I did not take into account the fact that the rate was high and I had to pay more for the same price of property as I wanted to take advantage of the bank footing the bill for the stamping and the legal fees. I asked my neighbour after some times and was shocked to find out that they are only paying half of what I am paying monthly. The other factor which I did not counted on was the lock-in period which means that I couldn't sell the property within a certain period of time. If I did, I need to pay a penalty of RM6000-00 (USD1,700++) or 3.5% whichever is higher. That is if I redeem the property from the bank either through a sale or refinancing with another bank within 5 years I took the loan.
To make matter worse, the property did not appreciate as much as I hope. Using 8% per annum increase as a yardstick, the value of my house only increase between 1% to 2% per annum in the last 5 years. And taking a 100% loan make it even more worse as I have to really wait out the 5 years period if I want to refinance as only then would the refinancing amount can cover the loan I took from the first bank. It was bad. Financially.
However, the silver lining was the nighbourhood where my house is situated. Being at a cul-de-sac, there are no outside traffic as the only place anyone can go once they enter my housing estate is to a house within it. No vehicle can go through to anywhere. I also live fronting the original settlers' houses whose lands the developers have taken to construct our houses. Being cash rich as they got paid quite handsomely for their land, they are always at home. And being good neighbour to them, which comes easy for me, they watched out the empty houses, such as mine like a hawk, when most of us out for work. Then, the housebuyers such as me, are mostly easy to get along with. Which means, the people within the nighbourhood make up for the fact of my botched investment.
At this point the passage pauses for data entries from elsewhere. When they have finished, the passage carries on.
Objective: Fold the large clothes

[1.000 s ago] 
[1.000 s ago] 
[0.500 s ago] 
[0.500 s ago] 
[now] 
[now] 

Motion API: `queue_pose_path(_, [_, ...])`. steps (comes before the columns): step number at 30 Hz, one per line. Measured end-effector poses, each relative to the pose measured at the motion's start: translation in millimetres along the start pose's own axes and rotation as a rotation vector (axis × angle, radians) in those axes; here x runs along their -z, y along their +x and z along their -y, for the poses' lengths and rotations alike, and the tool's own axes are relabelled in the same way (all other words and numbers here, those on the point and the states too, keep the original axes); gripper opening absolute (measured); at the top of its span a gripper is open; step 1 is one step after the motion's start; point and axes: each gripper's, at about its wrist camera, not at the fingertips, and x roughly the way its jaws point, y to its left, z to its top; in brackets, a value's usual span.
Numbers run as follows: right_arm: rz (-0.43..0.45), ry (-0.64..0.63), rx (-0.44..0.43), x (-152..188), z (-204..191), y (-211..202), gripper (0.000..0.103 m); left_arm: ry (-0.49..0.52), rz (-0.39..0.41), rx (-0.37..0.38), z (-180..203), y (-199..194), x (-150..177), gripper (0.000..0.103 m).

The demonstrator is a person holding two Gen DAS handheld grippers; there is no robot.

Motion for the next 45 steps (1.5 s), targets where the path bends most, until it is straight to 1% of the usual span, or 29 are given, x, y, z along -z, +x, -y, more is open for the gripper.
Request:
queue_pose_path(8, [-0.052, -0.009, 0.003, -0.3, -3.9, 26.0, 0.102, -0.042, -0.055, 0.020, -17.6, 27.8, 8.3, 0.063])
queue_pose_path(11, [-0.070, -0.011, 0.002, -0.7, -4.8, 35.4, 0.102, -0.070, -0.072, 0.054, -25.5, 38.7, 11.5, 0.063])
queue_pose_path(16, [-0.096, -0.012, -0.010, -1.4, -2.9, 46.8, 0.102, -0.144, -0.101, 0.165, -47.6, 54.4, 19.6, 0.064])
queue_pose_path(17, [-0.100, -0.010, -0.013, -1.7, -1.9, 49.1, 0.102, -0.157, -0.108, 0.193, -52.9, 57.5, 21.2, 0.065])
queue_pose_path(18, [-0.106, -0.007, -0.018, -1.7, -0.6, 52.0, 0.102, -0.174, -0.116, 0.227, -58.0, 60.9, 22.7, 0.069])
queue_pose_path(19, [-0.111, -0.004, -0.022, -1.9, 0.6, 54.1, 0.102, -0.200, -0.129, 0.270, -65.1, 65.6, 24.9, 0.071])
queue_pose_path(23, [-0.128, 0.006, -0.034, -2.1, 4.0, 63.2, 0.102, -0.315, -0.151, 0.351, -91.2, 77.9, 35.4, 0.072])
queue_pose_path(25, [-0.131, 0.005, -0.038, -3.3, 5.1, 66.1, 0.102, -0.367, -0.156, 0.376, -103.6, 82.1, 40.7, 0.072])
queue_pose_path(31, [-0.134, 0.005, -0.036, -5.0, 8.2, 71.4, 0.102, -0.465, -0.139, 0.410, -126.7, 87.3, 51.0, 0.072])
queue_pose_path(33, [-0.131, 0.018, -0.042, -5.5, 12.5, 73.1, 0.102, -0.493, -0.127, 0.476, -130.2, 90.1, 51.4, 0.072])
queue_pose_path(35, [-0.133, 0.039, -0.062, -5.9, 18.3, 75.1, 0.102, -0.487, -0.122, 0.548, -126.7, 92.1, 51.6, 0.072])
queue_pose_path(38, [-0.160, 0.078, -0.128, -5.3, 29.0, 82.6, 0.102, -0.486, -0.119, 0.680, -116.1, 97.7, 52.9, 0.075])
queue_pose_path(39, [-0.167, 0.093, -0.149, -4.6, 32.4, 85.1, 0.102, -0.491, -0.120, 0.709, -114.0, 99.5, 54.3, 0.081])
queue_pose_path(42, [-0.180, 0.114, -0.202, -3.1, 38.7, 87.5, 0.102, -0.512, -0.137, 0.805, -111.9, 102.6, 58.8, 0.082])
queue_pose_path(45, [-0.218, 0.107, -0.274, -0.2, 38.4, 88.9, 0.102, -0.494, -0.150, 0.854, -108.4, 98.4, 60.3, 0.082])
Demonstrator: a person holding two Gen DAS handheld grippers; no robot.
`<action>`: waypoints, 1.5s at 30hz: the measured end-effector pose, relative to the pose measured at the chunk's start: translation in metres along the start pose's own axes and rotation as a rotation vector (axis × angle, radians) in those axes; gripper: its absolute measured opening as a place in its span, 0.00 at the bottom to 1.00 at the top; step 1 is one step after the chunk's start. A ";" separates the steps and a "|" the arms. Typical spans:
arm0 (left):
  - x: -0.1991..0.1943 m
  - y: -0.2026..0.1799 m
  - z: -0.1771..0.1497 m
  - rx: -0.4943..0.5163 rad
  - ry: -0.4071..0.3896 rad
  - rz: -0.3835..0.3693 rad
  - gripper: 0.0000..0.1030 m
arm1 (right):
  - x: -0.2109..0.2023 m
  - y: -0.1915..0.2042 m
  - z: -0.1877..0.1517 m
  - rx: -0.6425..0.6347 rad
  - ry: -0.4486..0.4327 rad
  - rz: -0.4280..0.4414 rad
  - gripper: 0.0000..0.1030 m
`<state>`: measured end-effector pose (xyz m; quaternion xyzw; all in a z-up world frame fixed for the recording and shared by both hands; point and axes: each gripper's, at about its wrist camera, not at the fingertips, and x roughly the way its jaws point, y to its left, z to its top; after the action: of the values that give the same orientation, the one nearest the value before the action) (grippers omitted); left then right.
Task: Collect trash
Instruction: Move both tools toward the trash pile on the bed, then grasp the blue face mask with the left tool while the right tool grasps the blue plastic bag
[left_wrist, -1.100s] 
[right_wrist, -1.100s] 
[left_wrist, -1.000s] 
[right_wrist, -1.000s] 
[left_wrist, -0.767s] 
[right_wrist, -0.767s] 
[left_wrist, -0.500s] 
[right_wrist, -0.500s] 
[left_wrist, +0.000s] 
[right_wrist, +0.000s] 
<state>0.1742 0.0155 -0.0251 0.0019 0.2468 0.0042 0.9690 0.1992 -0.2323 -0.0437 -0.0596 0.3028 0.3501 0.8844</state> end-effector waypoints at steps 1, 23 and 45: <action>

As an investment, my decision to pay 100% using the bank money was bad and not researching properly the value of the property at the outskirt of my housing estate, was bad. However, I don't think I would move out of this area anytime soon as I really, really, love the neighbourhood.
And as investment, as this year is the 5th year anniversary of my loan, I am taking a cheaper loan to refinance this house and it will free up my monthly liquidity. Which I have planned to clean up my monthly portfolio for my other investments.
2 comments:
Sounds like you got lucky to have such good neighbors. That outweighs a bad investment. I didn't get so lucky on my first house, so I sold it and moved away. I'm glad I did, because I'm doing much better now. It seems like most first property investments are bad ones.